Data records below:

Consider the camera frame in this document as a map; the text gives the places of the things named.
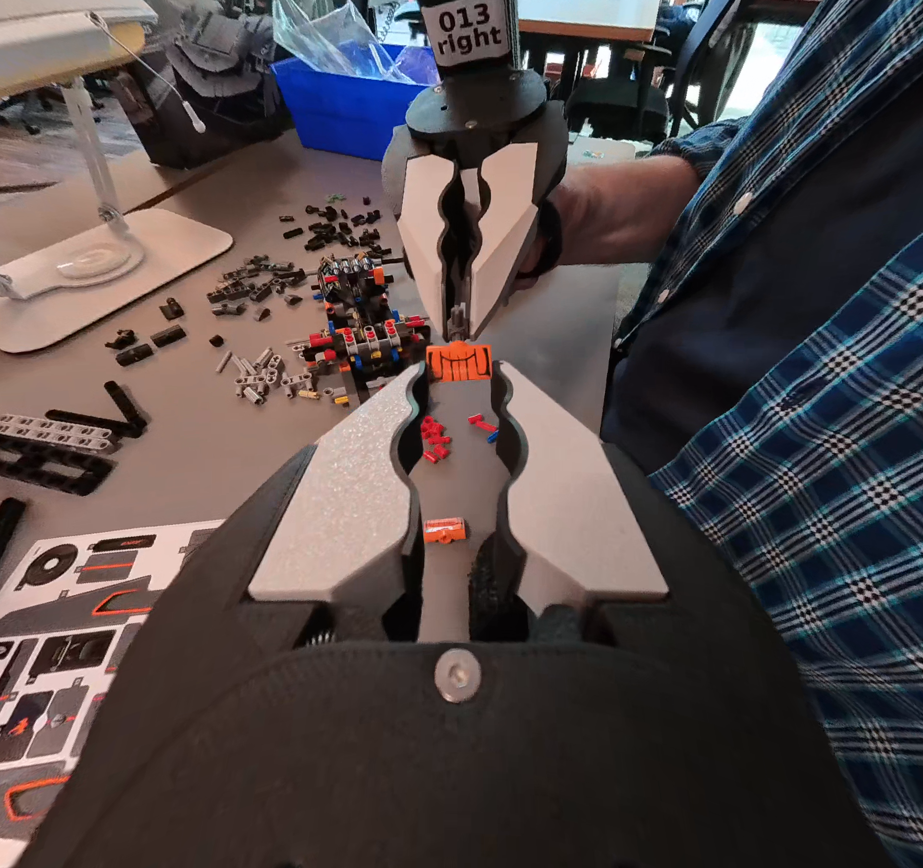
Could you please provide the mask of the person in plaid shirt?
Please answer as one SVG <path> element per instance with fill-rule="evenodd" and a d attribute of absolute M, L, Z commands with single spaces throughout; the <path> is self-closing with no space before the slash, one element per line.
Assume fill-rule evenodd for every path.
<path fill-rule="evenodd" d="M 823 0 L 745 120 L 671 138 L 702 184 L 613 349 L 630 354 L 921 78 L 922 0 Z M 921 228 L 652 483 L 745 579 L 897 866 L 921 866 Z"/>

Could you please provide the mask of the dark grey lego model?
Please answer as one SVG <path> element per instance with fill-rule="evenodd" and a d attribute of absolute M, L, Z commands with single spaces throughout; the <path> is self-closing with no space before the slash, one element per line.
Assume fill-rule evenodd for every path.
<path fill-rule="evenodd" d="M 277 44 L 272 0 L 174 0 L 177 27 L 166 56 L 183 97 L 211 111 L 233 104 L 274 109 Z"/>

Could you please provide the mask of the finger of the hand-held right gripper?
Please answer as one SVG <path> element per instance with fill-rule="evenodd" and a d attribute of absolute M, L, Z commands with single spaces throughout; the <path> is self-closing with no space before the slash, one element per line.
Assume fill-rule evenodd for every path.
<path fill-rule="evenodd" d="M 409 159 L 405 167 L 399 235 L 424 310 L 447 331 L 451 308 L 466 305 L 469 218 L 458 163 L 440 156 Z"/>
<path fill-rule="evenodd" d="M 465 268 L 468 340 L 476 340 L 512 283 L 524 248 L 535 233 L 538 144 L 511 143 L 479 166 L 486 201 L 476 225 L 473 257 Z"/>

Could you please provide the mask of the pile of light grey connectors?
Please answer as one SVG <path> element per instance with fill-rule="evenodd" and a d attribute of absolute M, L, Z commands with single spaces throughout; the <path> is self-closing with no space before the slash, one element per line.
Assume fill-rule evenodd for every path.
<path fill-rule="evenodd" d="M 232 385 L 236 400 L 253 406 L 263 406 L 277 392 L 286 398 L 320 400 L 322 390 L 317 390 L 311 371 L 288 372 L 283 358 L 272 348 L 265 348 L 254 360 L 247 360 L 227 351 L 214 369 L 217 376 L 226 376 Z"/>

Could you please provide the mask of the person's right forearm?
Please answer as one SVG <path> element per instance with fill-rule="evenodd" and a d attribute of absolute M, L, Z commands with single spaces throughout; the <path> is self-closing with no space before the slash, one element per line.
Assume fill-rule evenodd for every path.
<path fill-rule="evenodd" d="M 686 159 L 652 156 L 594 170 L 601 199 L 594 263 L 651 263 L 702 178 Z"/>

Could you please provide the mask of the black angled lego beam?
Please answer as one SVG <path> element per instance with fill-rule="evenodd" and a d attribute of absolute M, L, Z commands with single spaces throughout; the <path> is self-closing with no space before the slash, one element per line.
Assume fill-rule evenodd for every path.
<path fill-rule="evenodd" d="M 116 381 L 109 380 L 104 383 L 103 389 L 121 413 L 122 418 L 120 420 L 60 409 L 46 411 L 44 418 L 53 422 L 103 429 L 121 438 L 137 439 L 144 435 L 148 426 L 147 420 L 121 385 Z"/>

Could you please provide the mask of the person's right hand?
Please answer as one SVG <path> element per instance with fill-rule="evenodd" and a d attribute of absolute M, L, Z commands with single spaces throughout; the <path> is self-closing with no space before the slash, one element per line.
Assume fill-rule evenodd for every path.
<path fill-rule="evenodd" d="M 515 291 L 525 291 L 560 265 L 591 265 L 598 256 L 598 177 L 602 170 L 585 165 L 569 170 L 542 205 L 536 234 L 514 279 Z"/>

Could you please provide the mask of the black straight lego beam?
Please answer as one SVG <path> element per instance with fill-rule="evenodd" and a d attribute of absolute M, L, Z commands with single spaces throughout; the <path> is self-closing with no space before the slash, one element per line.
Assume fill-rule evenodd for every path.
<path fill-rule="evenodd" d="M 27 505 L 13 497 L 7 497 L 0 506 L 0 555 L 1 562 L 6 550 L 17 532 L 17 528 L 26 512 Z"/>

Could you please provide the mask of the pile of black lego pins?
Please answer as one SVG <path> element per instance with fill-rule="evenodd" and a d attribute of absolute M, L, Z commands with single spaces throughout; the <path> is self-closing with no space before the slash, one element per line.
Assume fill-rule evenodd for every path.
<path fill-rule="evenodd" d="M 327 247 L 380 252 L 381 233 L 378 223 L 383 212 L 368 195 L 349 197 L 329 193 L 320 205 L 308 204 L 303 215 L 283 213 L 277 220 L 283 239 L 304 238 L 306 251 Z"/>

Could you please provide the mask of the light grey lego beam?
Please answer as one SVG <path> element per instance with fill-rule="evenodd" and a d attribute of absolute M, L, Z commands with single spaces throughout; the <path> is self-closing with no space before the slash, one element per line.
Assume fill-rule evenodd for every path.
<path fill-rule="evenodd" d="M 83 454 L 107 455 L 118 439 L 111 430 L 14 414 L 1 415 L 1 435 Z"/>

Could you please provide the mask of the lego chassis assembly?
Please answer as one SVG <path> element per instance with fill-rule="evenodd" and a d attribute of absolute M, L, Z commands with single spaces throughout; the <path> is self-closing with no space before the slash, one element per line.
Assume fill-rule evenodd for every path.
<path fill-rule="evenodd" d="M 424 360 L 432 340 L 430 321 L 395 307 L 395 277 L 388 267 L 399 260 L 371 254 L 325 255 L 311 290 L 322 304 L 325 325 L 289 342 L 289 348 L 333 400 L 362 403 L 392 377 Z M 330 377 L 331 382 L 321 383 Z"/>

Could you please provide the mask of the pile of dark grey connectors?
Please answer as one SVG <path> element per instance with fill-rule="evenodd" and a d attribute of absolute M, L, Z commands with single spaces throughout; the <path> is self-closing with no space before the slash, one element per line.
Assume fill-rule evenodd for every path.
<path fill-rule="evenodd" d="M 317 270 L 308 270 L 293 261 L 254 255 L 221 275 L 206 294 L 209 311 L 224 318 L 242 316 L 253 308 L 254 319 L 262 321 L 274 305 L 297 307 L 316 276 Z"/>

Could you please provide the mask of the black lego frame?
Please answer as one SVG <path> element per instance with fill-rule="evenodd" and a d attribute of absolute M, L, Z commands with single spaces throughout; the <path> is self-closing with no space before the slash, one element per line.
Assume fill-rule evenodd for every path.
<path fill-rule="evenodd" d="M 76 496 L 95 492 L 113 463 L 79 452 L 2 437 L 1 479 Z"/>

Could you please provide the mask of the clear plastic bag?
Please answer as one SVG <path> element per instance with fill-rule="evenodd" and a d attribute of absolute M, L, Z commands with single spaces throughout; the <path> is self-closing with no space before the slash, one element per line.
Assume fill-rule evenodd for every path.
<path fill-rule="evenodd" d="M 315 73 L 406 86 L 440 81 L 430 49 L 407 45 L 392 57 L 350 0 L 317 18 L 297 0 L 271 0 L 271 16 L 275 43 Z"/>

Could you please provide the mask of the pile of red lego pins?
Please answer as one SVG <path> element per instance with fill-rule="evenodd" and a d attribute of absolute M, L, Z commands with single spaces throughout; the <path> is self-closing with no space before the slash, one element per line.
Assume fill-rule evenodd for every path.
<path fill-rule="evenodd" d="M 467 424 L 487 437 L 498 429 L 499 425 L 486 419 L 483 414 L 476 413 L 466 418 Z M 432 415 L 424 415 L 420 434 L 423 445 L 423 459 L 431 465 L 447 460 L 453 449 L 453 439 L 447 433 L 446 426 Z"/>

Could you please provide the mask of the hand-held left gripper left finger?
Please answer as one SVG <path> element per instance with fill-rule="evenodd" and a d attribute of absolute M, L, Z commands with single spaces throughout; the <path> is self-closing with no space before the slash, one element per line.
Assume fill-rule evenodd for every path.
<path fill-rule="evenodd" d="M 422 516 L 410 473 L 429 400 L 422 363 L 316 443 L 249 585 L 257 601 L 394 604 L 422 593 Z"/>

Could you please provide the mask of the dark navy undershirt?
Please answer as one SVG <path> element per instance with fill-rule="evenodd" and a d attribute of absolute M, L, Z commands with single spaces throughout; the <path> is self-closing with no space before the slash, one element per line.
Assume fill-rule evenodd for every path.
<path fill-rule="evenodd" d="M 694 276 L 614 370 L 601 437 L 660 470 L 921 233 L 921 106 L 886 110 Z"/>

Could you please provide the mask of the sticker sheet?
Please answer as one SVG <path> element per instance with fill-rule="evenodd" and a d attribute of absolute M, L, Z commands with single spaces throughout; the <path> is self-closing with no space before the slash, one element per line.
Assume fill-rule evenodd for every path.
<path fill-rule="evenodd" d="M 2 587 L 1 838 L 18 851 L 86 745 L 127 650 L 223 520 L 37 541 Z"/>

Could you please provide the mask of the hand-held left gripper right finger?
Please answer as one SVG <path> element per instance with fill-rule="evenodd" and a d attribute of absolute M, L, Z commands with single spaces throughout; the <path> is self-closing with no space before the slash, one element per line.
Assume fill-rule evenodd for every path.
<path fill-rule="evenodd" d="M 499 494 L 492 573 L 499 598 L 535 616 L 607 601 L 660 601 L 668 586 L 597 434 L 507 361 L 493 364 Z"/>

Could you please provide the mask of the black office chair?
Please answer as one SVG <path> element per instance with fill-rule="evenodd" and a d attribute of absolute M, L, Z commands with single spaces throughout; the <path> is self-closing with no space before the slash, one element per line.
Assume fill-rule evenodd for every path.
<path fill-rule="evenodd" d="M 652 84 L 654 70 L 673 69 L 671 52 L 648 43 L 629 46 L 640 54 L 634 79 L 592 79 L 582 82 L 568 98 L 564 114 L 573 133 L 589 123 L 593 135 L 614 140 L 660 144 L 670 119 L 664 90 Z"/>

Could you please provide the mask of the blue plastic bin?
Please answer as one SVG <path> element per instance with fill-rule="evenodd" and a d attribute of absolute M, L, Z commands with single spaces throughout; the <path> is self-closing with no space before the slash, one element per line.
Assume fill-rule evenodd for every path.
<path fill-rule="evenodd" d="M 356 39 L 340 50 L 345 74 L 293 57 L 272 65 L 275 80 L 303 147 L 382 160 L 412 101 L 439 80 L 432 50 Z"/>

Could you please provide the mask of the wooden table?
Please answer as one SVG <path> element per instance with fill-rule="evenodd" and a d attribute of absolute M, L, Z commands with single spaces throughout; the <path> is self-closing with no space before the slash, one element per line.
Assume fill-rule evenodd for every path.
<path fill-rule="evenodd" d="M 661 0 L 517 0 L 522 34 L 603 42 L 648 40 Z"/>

End of Data records.

*Exercise objective*: The response should hold only an exact retyping of the lines from the beginning of the data through the line containing "Could you please provide the mask of the finger", both ends kept, pictures omitted.

*Task output*:
Consider the camera frame in this document as a map; the text gives the places of the things named.
Could you please provide the mask of the person in plaid shirt?
Please answer as one SVG <path> element per instance with fill-rule="evenodd" and a d attribute of absolute M, L, Z commands with single spaces throughout; the <path> is self-closing with no space before the slash, one element per line.
Assume fill-rule evenodd for every path.
<path fill-rule="evenodd" d="M 823 0 L 745 120 L 671 138 L 702 184 L 613 349 L 630 354 L 921 78 L 922 0 Z M 921 228 L 652 483 L 745 579 L 897 866 L 921 866 Z"/>

Could you please provide the mask of the dark grey lego model?
Please answer as one SVG <path> element per instance with fill-rule="evenodd" and a d attribute of absolute M, L, Z commands with single spaces throughout; the <path> is self-closing with no space before the slash, one element per line.
Assume fill-rule evenodd for every path.
<path fill-rule="evenodd" d="M 277 44 L 272 0 L 174 0 L 177 27 L 166 56 L 183 97 L 211 111 L 233 104 L 274 109 Z"/>

Could you please provide the mask of the finger of the hand-held right gripper?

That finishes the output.